■ Problem to work on
Write down exactly the lines of the records below, beginning with the first and ending with the line that includes "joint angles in".

■ Entries shown
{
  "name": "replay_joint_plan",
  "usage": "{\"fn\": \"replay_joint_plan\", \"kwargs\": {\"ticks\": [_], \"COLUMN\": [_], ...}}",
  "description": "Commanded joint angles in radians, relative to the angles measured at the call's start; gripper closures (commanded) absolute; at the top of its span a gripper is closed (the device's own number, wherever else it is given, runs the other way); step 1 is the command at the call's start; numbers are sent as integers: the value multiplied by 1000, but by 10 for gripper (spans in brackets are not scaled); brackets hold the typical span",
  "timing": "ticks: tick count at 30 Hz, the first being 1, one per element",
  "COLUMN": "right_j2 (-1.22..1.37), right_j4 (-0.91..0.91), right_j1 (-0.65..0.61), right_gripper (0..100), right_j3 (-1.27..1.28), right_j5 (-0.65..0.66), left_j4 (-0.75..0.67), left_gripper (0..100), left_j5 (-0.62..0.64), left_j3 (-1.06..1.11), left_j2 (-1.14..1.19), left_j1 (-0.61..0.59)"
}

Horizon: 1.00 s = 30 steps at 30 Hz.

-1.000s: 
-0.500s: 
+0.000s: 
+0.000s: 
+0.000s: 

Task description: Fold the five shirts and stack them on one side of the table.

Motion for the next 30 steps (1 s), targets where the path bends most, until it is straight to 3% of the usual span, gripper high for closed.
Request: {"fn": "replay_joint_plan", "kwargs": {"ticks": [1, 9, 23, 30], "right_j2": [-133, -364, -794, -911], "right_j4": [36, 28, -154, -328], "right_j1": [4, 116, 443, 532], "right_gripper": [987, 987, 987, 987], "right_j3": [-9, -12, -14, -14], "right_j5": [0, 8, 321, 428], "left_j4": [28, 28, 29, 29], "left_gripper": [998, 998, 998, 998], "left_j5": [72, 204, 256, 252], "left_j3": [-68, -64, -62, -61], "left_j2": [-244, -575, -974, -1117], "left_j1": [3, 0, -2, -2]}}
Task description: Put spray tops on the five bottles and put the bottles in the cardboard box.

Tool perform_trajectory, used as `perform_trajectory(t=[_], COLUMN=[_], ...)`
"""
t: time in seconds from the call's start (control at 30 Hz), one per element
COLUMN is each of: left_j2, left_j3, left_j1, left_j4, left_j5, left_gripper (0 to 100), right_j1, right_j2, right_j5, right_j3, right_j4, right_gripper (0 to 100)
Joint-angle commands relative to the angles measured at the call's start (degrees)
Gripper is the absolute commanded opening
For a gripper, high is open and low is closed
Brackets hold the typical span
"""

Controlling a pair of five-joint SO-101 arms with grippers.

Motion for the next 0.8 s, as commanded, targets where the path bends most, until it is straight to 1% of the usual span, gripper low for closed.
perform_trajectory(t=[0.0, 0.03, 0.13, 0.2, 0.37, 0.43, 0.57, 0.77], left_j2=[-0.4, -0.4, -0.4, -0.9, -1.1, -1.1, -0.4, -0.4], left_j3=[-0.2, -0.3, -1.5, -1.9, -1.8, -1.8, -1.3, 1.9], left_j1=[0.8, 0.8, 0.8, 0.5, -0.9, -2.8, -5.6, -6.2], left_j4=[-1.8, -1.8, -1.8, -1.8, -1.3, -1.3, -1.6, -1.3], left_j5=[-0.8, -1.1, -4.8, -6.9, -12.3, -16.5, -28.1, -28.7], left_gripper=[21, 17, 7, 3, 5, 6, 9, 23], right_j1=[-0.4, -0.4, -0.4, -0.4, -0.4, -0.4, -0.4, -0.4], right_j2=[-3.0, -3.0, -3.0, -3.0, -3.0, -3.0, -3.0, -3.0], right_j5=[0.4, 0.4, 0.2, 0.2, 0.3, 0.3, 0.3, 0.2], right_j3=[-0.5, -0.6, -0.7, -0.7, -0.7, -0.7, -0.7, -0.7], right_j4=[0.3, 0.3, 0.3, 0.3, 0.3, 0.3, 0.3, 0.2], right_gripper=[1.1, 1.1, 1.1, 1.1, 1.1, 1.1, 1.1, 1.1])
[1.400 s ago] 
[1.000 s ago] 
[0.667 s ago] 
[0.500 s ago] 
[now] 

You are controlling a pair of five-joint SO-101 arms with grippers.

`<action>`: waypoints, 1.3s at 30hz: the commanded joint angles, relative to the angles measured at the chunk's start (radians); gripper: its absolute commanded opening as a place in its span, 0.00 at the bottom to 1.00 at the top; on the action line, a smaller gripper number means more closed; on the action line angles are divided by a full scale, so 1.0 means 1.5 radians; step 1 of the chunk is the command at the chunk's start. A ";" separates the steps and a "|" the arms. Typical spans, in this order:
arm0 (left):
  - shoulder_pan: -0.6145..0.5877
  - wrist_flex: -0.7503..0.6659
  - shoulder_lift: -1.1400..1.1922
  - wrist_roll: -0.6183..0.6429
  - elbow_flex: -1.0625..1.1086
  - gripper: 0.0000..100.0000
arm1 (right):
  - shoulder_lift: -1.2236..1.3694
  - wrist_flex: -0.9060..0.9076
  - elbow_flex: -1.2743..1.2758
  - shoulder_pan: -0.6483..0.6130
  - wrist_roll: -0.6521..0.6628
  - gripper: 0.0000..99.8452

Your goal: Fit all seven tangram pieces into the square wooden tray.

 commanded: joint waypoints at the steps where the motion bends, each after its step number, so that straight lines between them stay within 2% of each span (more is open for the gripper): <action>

■ Exercise solution
{
  "name": "replay_joint_plan",
  "usage": "{\"fn\": \"replay_joint_plan\", \"kwargs\": {\"ticks\": [_], \"COLUMN\": [_], ...}}",
  "description": "Commanded joint angles in radians, relative to the angles measured at the call's start; gripper closures (commanded) absolute; at the top of its span a gripper is closed (the device's own number, wherever else it is given, runs the other way); step 1 is the command at the call's start; numbers are sent as integers: the value multiplied by 1000, but by 10 for gripper (spans in brackets are not scaled); brackets hold the typical span",

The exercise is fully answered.